Ni Pepe ni yo escribíamos nunca informes, ni siquiera notas informativas, hasta tener respuesta a cualquier pregunta que cualquier abogadito pudiera ingeniar para jodernos y soltar al malo. Así manteníamos contentos a los jueces y evitábamos que curiosearan nuestros papeles los compañeros y los mandos. Nuestro jefe está muy orgulloso de su negocio de tráfico de mierda, pero se enfada si el día de paga te acercas a él con las manos manchadas de mierda. Pepe y yo nos lavábamos antes casi de mancharnos. Las pocas notas que nos dejábamos encima de la mesa cuando no coincidíamos en la pocilga eran criptogramas para cualquiera que no fuéramos el loro, O’Hara o yo. Cuando teníamos necesidad de cruzar información, ni siquiera quedábamos en los bares por teléfono. Nos encontrábamos en los bares. Coincidíamos por la noche detrás de un árbol del jardín como dos niños traviesos. Sin premeditarlo. Quien no nos conociera diría que nos comportábamos como un par de maricas que no se han atrevido a salir del armario. Quien nos conociera lo pensaría o no, pero no se atrevería a decirlo. Si te consideran un bicho raro, te dejan en paz. A nosotros nos habían dejado en paz hacía algunos años. A O’Hara le tenían miedo y a mí asco. Nadie nos dirigía la palabra en el tajo salvo que resultara inevitable. Así, tanto en lo policial como en lo referente a buen rollo en el lugar de trabajo, estábamos en la puta gloria.

—Descarta un rapto —gritó O’Hara agitando sus rizos de loco—. Fuera los fines sexuales cuando cruces los datos en el ordenador.

—¿Por qué, O’Hara?

—Porque tienen un chivato. El ladrón de cámaras. Él nos dijo que no es un rapto. A la espera de las pruebas de ADN, nos enseñó que hay una escena del crimen real y otra simulada. Un follador de niñas no tiene tiempo a dejar pistas falsas sólo para que le endiñen el embolao a otro menda.

—En eso tienes razón. Se le tropieza la polla en el pensamiento antes de algo así.
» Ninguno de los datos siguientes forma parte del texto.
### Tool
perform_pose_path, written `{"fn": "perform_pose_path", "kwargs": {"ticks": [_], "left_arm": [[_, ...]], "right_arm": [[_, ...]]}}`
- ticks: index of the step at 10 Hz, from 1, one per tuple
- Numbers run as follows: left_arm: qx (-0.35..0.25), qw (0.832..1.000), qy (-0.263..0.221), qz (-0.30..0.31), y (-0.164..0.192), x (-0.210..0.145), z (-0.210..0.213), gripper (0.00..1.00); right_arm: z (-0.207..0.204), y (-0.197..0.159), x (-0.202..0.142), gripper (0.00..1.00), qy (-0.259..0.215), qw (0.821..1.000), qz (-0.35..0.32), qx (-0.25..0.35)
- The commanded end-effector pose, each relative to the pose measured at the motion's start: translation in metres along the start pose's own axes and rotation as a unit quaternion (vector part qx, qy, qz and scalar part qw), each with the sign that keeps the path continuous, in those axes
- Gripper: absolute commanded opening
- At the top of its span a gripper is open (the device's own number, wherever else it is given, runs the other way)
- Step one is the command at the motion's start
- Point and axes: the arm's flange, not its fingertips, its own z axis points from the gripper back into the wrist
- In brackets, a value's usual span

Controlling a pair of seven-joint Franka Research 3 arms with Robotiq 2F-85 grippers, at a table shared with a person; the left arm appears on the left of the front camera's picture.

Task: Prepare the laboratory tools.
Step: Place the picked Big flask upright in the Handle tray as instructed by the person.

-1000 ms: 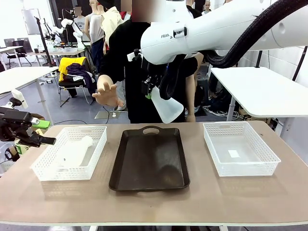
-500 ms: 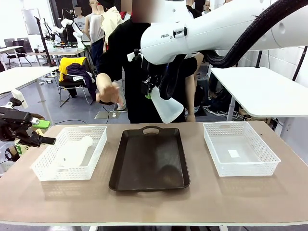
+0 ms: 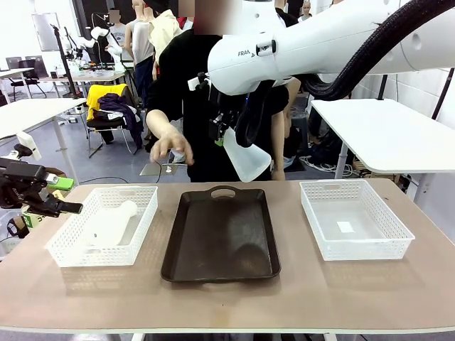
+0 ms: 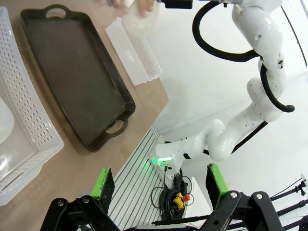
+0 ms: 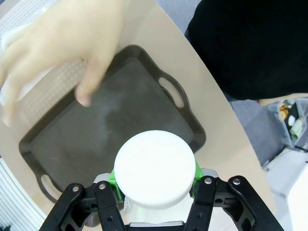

—No sé lo que has querido decir, pero es exactamente lo que estaba pensando. Entonces no es un follador; es otra cosa. Son más de uno, porque hay un chivato. Pero el chivato, ¿qué es?

—Un ladrón de cámaras que se arrepiente y las devuelve a domicilio.

—Exacto —gritó O’Hara, poseído—. Y no deja huellas. Y un detalle más. Se dio cuenta de que no le habíamos puesto agua al loro y le llenó el vaso. ¿No te lo había dicho?

—No, Pepe. Así yo no puedo mantener la ley y el orden, coño. No. No me lo habías dicho. ¿Le puso agua al loro?

—Yo me había olvidado. Salimos a toda hostia cuando oímos el petardazo de la Sanitale y me olvidé de ponerle el puto agua al puto loro.

—¿Se la puso el ladrón?

—Un vasito mediado. De agua clara.

—Joder, qué tío.

—El loro es el único que sabe cómo es él. ¿Cómo era el ladrón, loro?

—Haznos un retrato robot —añadí yo tendiéndole al loro papel y pluma.

—Gilipollas —dijo el loro.

—Es alguien del Poblao que conoce la dirección de Ximena —continuó O’Hara—. Se cree que Ximena es una periodista de verdad a la que se van a tomar en serio. Le da las fotos porque el muy toli confía en que ella pueda publicar la historia. Es un chivato estilo garganta profunda. No quiere que se le vea la jeta.

—O a lo mejor no es tan toli y a quien conoce es a ti, y sabe que Ximena es tu fulana.